Norma recebeu uma placa comemorativa pelos serviços prestados à universidade. Os alunos do curso, André Albuquerque (bacharelado) e Matheus Cavalcante (licenciatura) fizeram a entrega solene. Segundo os organizadores, os anos de dedicação da professora ao curso e seu pioneirismo jamais serão esquecidos.

“A ideia, que ganhou corpo e emoção ao longo de quatro atos, nasceu do coração de quem viveu de perto a influência da homenageada”, disse Jhonatan Gomes Gadelha, que foi aluno de Norma na graduação. Ele contou que a mostra surgiu de uma entrevista feita com ela por ocasião do trabalho dele de conclusão de curso, em 2015. “As falas, os ensinamentos e as memórias compartilhadas por Norma naquele momento foram resgatadas e transformadas em movimento”, lembrou.

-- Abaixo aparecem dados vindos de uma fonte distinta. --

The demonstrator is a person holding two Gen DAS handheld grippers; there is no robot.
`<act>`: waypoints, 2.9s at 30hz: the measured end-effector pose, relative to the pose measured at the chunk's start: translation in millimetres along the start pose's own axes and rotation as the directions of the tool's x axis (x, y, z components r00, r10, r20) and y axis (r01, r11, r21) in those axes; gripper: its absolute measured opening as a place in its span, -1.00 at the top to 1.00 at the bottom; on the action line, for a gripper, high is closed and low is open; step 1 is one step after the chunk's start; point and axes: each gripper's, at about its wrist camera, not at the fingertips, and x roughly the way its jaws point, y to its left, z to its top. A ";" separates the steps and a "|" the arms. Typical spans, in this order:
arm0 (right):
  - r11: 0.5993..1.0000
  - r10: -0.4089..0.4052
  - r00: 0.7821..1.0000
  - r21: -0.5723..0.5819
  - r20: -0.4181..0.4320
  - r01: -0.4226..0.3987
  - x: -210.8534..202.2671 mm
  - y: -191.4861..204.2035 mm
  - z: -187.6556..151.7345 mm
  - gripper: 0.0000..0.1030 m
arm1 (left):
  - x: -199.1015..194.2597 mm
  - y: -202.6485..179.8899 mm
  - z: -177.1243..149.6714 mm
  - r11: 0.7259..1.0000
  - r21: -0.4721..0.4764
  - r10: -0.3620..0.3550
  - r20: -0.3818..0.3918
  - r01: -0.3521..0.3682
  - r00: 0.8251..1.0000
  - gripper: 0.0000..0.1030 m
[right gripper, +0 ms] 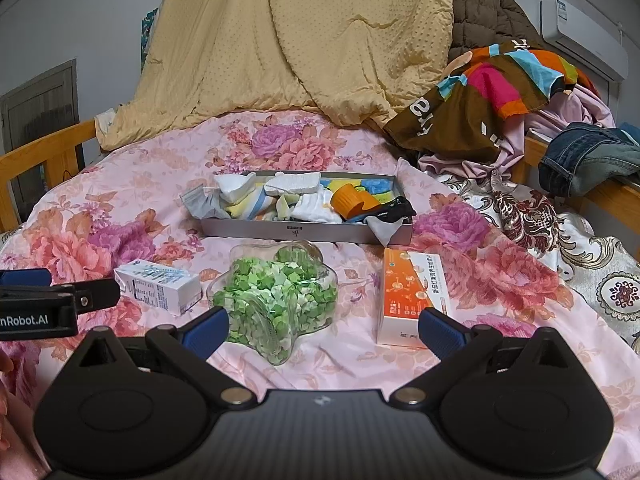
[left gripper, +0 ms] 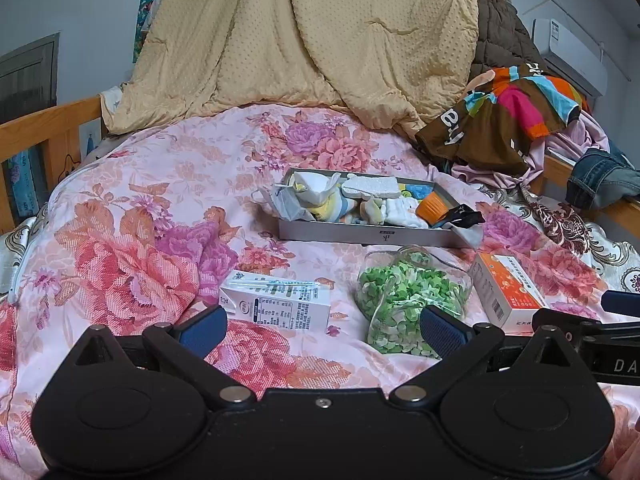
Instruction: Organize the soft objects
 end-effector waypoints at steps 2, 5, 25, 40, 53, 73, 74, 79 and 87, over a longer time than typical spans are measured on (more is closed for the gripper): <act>1.000 0.001 1.000 -0.001 0.000 -0.001 -0.1 0.0 0.4 -0.99 | 0.1 0.1 0.0 1.000 0.000 0.000 -0.001 0.000 1.000 -0.98; 1.000 0.000 1.000 -0.002 -0.003 0.000 0.1 0.1 0.2 -0.99 | 0.5 -0.4 -0.8 1.000 0.002 0.002 -0.007 -0.002 1.000 -0.98; 1.000 -0.011 0.999 -0.021 -0.047 0.010 5.8 1.8 -2.5 -0.99 | 8.2 -0.3 -4.4 1.000 0.011 0.027 -0.071 -0.027 0.997 -0.98; 1.000 -0.017 0.998 -0.023 -0.060 0.015 7.5 2.2 -2.5 -0.99 | 10.2 -0.7 -5.2 0.999 0.012 0.037 -0.088 -0.036 0.995 -0.98; 0.999 -0.028 0.997 -0.017 -0.068 0.027 8.3 -0.2 -3.9 -0.99 | 10.0 -0.6 -4.8 0.999 0.012 0.037 -0.088 -0.036 0.995 -0.98; 0.999 -0.037 0.996 -0.014 -0.077 0.036 9.3 1.8 -2.8 -0.99 | 10.0 -0.7 -4.7 0.999 0.013 0.037 -0.089 -0.036 0.995 -0.98; 0.999 -0.037 0.996 -0.014 -0.077 0.036 9.3 1.8 -2.8 -0.99 | 10.0 -0.7 -4.6 0.999 0.013 0.037 -0.089 -0.036 0.995 -0.98; 0.999 -0.037 0.996 -0.015 -0.077 0.035 9.3 1.7 -2.8 -0.99 | 10.0 -0.6 -4.7 0.999 0.013 0.037 -0.089 -0.036 0.995 -0.98; 0.999 -0.037 0.996 -0.014 -0.077 0.036 9.4 1.9 -2.5 -0.99 | 9.9 -0.5 -4.8 0.999 0.013 0.037 -0.089 -0.036 0.995 -0.98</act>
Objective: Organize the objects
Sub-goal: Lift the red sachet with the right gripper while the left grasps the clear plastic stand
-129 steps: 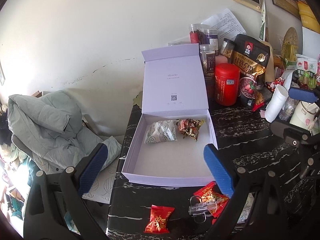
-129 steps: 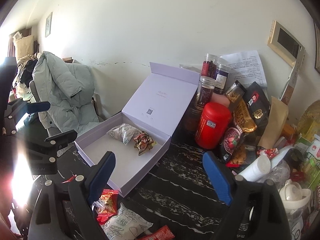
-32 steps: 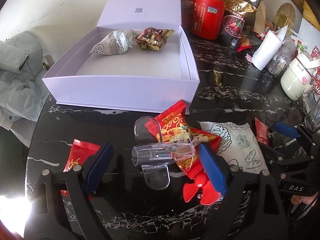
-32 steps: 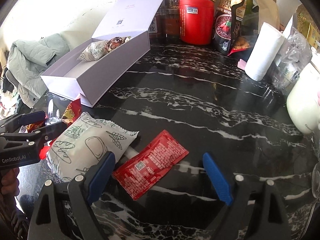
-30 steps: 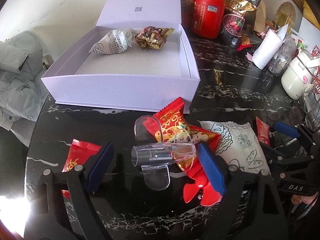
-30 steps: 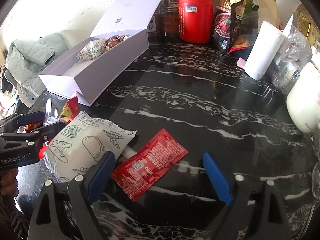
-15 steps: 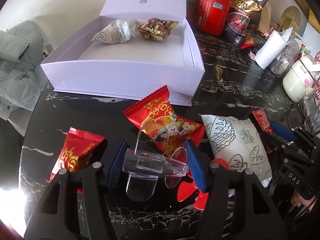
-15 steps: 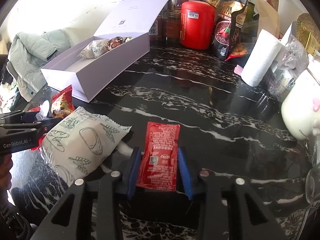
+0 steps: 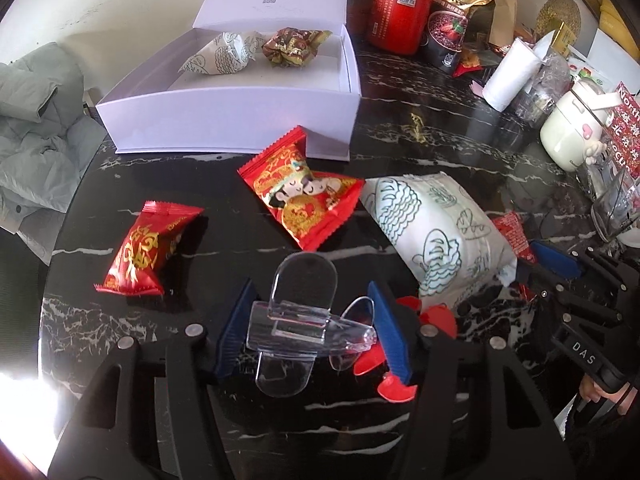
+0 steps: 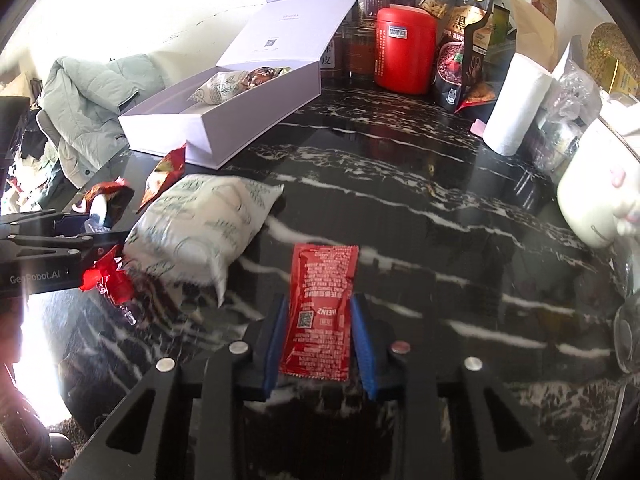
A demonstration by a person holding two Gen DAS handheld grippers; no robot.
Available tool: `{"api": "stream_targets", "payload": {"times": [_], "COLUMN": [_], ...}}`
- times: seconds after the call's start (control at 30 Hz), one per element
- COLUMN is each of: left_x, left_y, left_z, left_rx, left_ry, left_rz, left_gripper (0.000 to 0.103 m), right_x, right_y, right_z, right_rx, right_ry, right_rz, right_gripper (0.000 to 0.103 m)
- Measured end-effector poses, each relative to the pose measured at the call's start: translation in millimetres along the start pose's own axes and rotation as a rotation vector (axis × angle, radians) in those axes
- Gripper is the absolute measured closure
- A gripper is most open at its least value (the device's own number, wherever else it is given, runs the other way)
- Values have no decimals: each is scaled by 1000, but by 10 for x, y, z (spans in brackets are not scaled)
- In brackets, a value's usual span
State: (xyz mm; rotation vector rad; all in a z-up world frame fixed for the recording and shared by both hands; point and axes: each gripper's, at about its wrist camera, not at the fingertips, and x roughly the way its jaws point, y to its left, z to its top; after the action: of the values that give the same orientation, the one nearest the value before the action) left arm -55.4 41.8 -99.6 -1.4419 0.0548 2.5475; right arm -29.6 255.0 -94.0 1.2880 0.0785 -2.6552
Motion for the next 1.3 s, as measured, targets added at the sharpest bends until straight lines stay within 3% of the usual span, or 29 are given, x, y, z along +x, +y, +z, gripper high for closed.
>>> {"api": "stream_targets", "payload": {"times": [0.2, 0.4, 0.57, 0.9, 1.3], "left_x": [-44, -77, -179, -171, -139], "left_y": [-68, -110, -116, -78, -34], "left_z": [-132, -182, -213, -308, -316], "left_rx": [34, 62, 87, 99, 128], "left_ry": [4, -8, -41, -30, -24], "left_rz": [-4, 49, 82, 62, 45], "left_gripper": [46, 45, 41, 38, 36], "right_x": [-136, -167, -188, -226, -186], "right_y": [69, 113, 107, 104, 161], "right_z": [-169, -218, -250, -333, -290], "right_rx": [-19, -44, -59, -60, -72], "right_ry": [1, -7, -11, -33, -22], "right_rz": [4, -10, -1, -2, 7], "right_gripper": [68, 64, 50, 36, 28]}}
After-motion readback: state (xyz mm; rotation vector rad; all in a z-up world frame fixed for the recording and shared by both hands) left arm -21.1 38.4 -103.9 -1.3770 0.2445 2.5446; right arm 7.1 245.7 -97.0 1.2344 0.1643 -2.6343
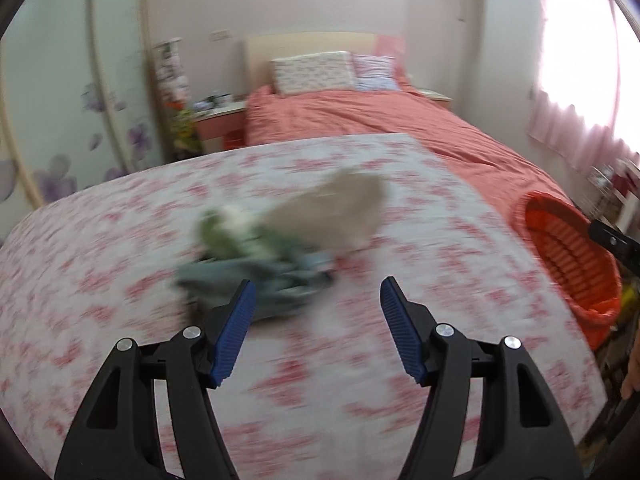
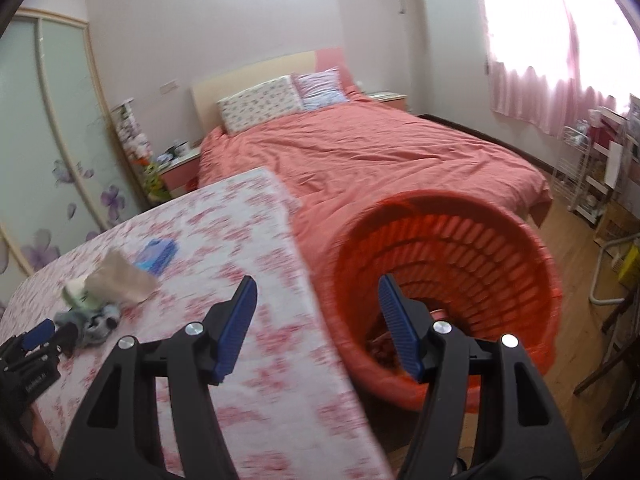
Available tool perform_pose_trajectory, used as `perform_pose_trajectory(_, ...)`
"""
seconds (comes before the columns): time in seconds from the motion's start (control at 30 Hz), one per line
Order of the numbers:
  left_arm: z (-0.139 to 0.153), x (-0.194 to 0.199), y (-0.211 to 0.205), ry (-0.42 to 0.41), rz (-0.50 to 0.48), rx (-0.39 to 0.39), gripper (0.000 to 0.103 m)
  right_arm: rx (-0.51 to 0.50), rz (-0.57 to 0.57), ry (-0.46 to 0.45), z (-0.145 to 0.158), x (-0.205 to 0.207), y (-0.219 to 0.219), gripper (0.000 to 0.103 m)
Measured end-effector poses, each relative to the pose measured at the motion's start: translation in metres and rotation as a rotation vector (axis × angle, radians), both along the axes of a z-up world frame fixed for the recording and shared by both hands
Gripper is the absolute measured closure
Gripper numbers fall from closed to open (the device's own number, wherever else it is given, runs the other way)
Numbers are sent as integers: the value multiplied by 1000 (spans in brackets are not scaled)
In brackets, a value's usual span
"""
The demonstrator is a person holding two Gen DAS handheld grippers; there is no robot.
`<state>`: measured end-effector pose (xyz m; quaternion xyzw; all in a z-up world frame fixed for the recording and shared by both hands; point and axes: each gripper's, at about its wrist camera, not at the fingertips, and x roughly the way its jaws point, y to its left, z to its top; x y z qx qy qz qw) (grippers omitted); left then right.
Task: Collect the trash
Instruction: 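Grasp the brown hair clip with left tool while right tool grasps the white tissue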
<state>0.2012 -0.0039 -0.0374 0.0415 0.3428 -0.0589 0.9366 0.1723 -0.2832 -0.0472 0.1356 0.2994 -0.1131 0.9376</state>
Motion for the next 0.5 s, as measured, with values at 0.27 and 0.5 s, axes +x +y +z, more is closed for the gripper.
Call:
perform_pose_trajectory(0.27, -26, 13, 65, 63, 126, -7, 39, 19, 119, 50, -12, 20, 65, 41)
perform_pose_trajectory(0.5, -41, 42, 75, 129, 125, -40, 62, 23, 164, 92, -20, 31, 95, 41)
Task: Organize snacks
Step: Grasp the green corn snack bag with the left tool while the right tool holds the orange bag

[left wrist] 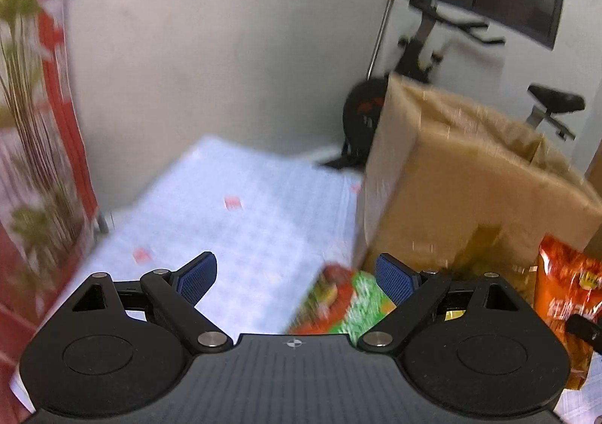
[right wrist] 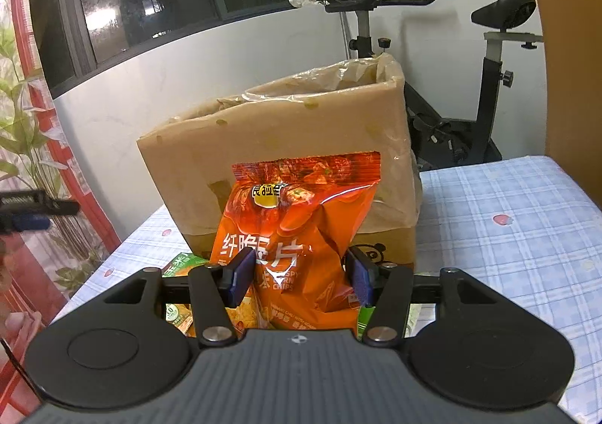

Gadelha explicou que as músicas que embalaram as coreografias autorais foram criadas com o auxílio de inteligência artificial. “Um encontro simbólico entre a tradição plantada pela pioneira e as ferramentas do futuro. O resultado foi uma apresentação carregada de bagagem emocional, autenticidade e reverência à história que se contava no palco.”

Mostra em 4 atos

A professora de Educação Física, Franciely Gomes Gonçalves, também ex-aluna de Norma, foi a mestre de cerimônias e guiou o público por uma narrativa que comparava a trajetória da homenageada ao crescimento de uma árvore: “A Pioneira: A Raiz (ato I), “A Transformadora: O Tronco” (ato II), “O Legado: Os Frutos” (ato III) e “Homenagem Final: O reconhecimento” (ato IV).

O ato I trouxe depoimentos em vídeo e ao vivo, além de coreografias como “Homem com H” (com os 2º períodos de bacharelado e licenciatura) e “K Dance”, que homenageou os anos 1970. O ex-bolsista Kelvin Wesley subiu ao palco para saudar a professora. A escola de dança Adorai também marcou presença com as variações de Letícia e Rayelle Bianca, coreografadas por Caline Teodoro, e o carimbó foi apresentado pelo professor Jhon e pela aluna Kethelen.

O ato II contou com o depoimento ao vivo de Jhon Gomes, ex-aluno que seguiu carreira artística e acadêmica, narrando um momento específico que mudou sua trajetória. Ele também apresentou um solo de dança, seguido por coreografias da turma de licenciatura e uma performance de ginástica acrobática do 4º período.

No ato III foi exibido um vídeo em que os atuais alunos do curso de Educação Física refletiram sobre o que a dança significa em suas formações. As apresentações incluíram o Atelier Escola de Dança com “Entre o que Fica e o que Parte” (Ana Fonseca e Elias Daniel), o Estúdio de Artes Balancé com “Estrelas” (coreografia de Lucas Souza) e a Cia. de Dança Jhon Gomes, com outra versão de “Estrelas”. A escola Adorai retornou com “Sarça Ardente”, coreografada por Lívia Teodoro; os alunos do 2º período de bacharelado encerraram o ato.

No ato IV, após o ministério de dança Plenitude apresentar “Raridade”, música de Anderson Freire, a professora Shirley Regina subiu ao palco para oferecer palavras à homenageada. Em seguida, a mestre de cerimônias convidou Norma Tinoco a entrar em cena. Ao som de “Muda Tudo”, os alunos formaram um círculo ao redor da professora, cantando o refrão em coro.